[[ DATA EXCERPTS, beginning ]]

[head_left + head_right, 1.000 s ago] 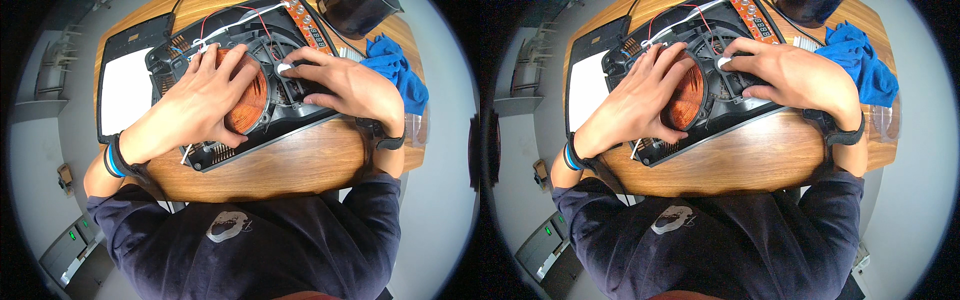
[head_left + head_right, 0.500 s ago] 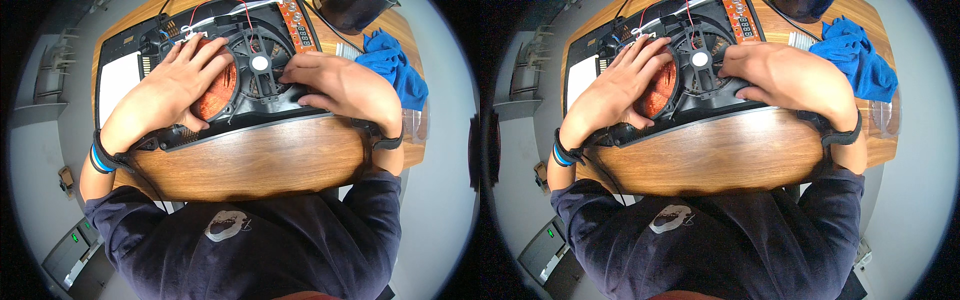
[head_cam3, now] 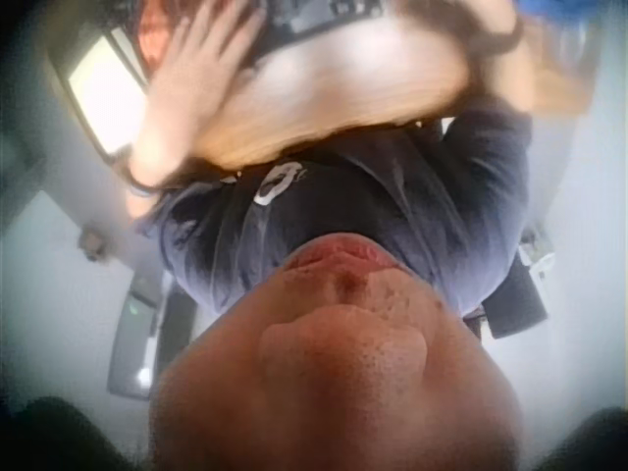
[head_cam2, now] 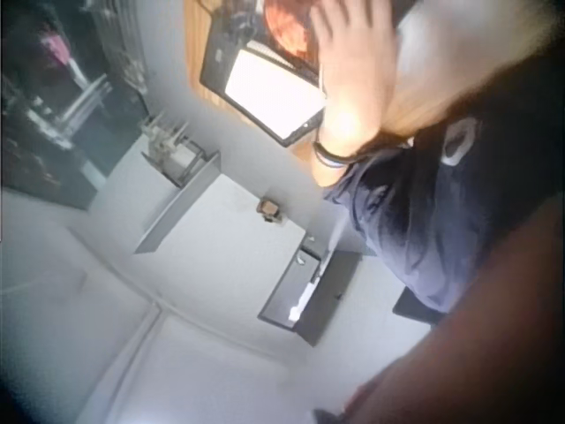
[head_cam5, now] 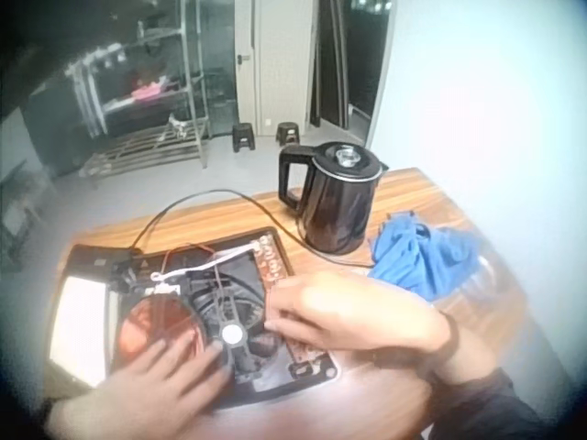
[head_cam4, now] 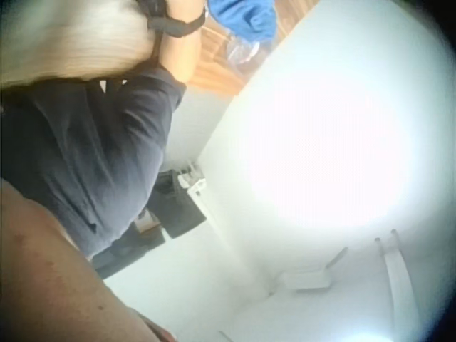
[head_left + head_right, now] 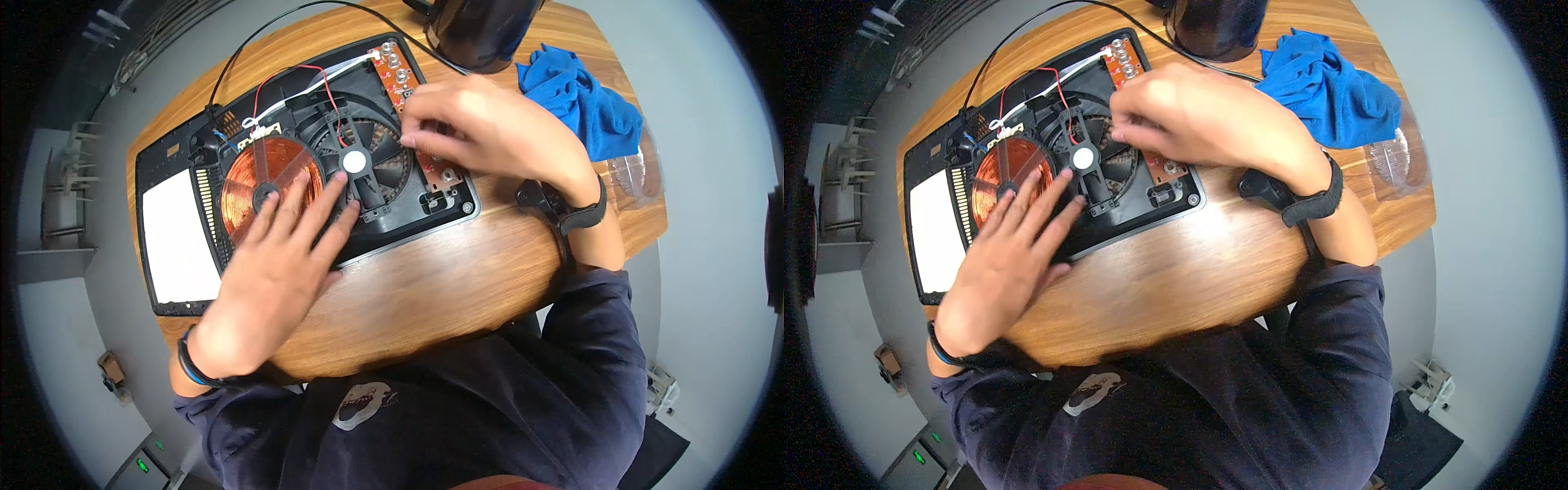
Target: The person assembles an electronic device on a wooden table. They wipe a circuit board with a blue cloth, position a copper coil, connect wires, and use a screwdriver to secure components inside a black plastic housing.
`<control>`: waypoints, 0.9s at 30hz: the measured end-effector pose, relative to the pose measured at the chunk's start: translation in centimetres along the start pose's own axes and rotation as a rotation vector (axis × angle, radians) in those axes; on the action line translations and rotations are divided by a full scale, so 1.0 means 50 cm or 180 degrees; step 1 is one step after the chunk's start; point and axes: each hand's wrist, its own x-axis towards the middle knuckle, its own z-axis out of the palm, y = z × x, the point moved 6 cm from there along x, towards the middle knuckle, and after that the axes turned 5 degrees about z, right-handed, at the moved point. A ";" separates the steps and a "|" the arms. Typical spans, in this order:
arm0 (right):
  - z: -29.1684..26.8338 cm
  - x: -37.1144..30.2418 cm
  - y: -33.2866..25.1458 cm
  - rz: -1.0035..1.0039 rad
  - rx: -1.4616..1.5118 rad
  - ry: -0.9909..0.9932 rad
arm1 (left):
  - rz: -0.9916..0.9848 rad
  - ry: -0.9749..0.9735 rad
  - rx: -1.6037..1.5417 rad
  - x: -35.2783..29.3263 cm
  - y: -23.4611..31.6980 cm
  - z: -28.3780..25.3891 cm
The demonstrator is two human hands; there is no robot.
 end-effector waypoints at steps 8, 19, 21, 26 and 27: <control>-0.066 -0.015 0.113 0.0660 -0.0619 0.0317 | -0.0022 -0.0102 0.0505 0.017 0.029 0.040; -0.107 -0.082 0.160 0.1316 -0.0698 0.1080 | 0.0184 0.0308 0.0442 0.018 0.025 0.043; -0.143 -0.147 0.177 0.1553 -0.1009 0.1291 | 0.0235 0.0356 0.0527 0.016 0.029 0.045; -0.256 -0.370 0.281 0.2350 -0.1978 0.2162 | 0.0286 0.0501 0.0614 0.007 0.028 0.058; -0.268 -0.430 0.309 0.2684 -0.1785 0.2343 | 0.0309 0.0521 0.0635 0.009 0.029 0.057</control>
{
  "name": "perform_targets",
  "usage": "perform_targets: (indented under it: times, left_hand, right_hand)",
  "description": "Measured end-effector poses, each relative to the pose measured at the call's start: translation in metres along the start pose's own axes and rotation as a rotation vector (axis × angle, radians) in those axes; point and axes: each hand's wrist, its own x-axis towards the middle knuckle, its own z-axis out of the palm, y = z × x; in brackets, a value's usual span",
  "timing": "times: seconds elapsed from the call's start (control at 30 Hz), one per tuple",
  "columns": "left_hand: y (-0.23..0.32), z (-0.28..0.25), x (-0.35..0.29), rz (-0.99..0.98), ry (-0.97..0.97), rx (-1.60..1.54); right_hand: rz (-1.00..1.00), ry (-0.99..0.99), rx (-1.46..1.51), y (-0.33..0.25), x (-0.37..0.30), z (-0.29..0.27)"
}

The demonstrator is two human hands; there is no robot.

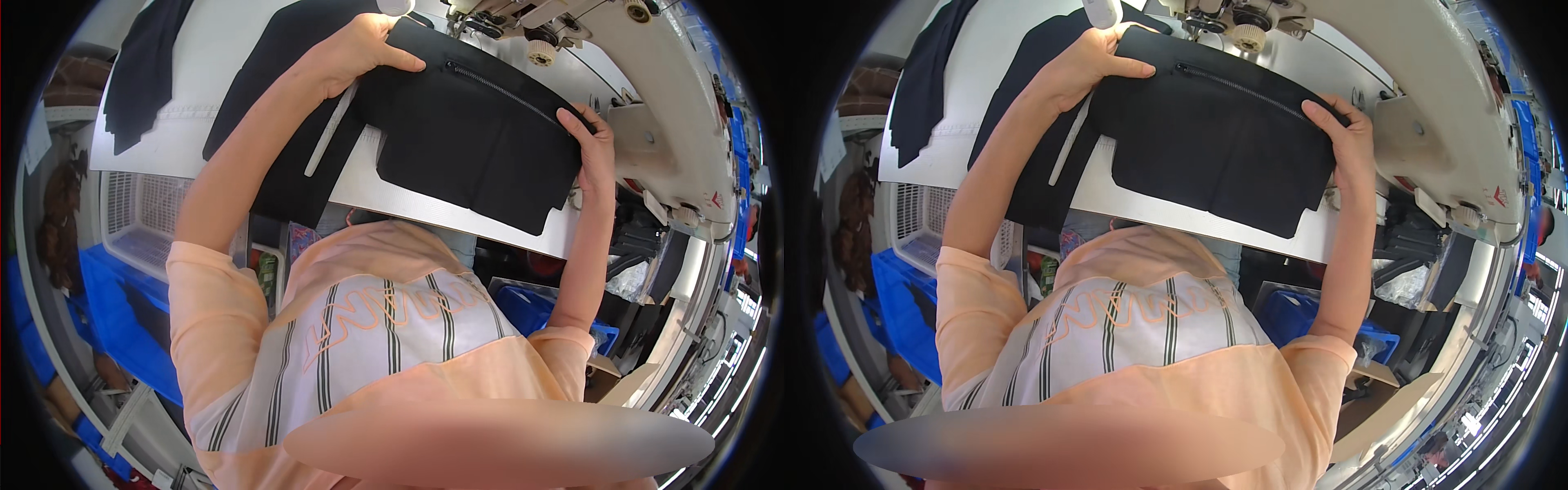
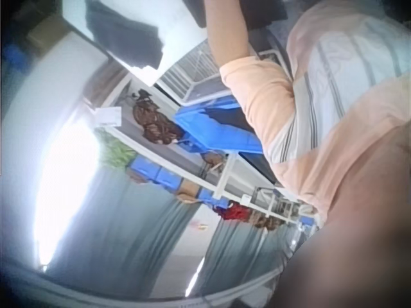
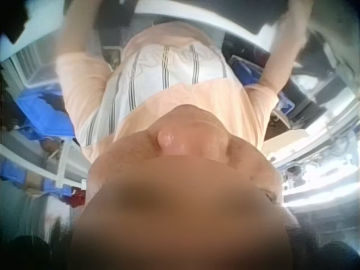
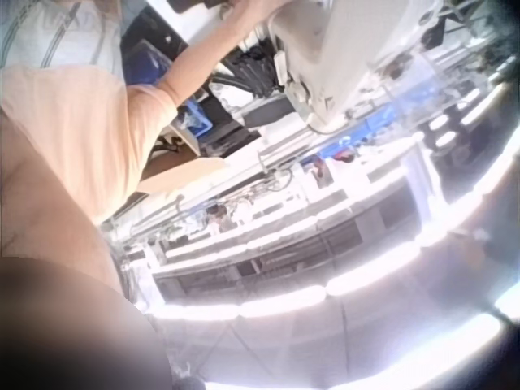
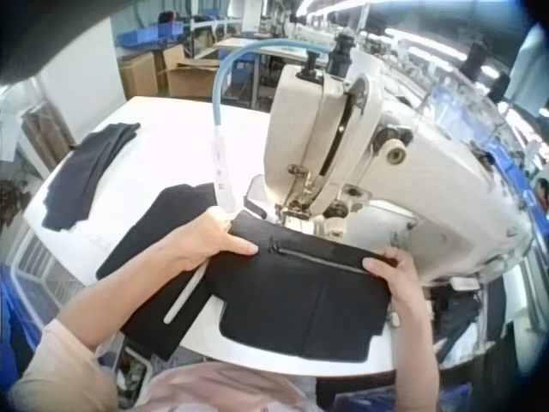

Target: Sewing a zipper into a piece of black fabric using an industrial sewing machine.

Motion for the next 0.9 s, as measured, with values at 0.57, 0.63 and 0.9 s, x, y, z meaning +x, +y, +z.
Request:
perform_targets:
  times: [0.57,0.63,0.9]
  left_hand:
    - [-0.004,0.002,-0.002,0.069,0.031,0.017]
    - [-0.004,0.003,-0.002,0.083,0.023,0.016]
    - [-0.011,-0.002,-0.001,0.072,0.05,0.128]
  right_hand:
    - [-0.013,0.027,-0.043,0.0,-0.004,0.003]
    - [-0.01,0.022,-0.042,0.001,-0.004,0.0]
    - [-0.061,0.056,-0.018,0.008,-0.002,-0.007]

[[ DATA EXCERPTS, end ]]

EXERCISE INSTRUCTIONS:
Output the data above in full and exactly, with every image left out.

RESULT OF THIS EXERCISE:
[head_left + head_right, 1.000 s ago] 
[head_left + head_right, 0.500 s ago] 
[head_cam3, now] 
[head_cam2, now] 
[head_cam5, now] 
[head_cam4, now] 
[head_left + head_right, now] 
Target: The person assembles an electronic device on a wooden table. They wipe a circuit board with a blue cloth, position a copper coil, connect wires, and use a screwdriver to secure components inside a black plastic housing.
`<control>`: waypoints, 0.9s at 30hz: the measured end-effector pose, relative to the pose measured at the chunk's start: translation in centimetres along the start pose's own axes and rotation as a rotation vector (axis × angle, radians) in those axes; on the action line translations and rotations are divided by a full scale, so 1.0 means 50 cm or 180 degrees; step 1 is one step after the chunk's start; point and axes: each hand's wrist, its own x-axis towards the middle knuckle, its own z-axis out of the palm, y = z × x, the point moved 6 cm from there along x, towards the middle knuckle, and after that the axes turned 5 degrees about z, right-handed, at the moved point. A ";" separates the steps and a "|" the arms. Typical spans, in this order:
arm0 (right):
  - z: -29.1684..26.8338 cm
  - x: -37.1144..30.2418 cm
  - y: -33.2866..25.1458 cm
  - rz: -1.0035..1.0039 rad
  - rx: -1.4616..1.5118 rad
  - ry: -0.9909..0.9932 rad
arm1 (left):
  - rz: -0.9916..0.9848 rad
  - ry: -0.9749..0.9735 rad
  - rx: -1.6037..1.5417 rad
  - x: -35.2783..29.3263 cm
  - y: -23.4611..31.6980 cm
  - z: -28.3780..25.3891 cm
The demonstrator is two human hands; there is no robot.
 end-effector waypoints at steps 8, 19, 21, 26 and 27: <control>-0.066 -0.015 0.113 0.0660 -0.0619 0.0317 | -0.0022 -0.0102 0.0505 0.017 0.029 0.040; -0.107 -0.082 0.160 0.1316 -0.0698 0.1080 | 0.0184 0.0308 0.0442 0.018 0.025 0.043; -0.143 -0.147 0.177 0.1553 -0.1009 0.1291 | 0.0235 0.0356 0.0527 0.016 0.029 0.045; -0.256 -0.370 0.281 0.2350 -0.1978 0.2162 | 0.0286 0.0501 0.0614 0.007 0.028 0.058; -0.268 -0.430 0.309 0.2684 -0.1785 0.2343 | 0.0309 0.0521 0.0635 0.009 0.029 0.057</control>
{
  "name": "perform_targets",
  "usage": "perform_targets: (indented under it: times, left_hand, right_hand)",
  "description": "Measured end-effector poses, each relative to the pose measured at the call's start: translation in metres along the start pose's own axes and rotation as a rotation vector (axis × angle, radians) in those axes; point and axes: each hand's wrist, its own x-axis towards the middle knuckle, its own z-axis out of the palm, y = z × x; in brackets, a value's usual span",
  "timing": "times: seconds elapsed from the call's start (control at 30 Hz), one per tuple",
  "columns": "left_hand: y (-0.23..0.32), z (-0.28..0.25), x (-0.35..0.29), rz (-0.99..0.98), ry (-0.97..0.97), rx (-1.60..1.54); right_hand: rz (-1.00..1.00), ry (-0.99..0.99), rx (-1.46..1.51), y (-0.33..0.25), x (-0.37..0.30), z (-0.29..0.27)"
}

The demonstrator is two human hands; there is no robot.


Target: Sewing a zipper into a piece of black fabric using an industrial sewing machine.

Motion for the next 0.9 s, as measured, with values at 0.57, 0.63 and 0.9 s, x, y, z meaning +x, +y, +z.
Request:
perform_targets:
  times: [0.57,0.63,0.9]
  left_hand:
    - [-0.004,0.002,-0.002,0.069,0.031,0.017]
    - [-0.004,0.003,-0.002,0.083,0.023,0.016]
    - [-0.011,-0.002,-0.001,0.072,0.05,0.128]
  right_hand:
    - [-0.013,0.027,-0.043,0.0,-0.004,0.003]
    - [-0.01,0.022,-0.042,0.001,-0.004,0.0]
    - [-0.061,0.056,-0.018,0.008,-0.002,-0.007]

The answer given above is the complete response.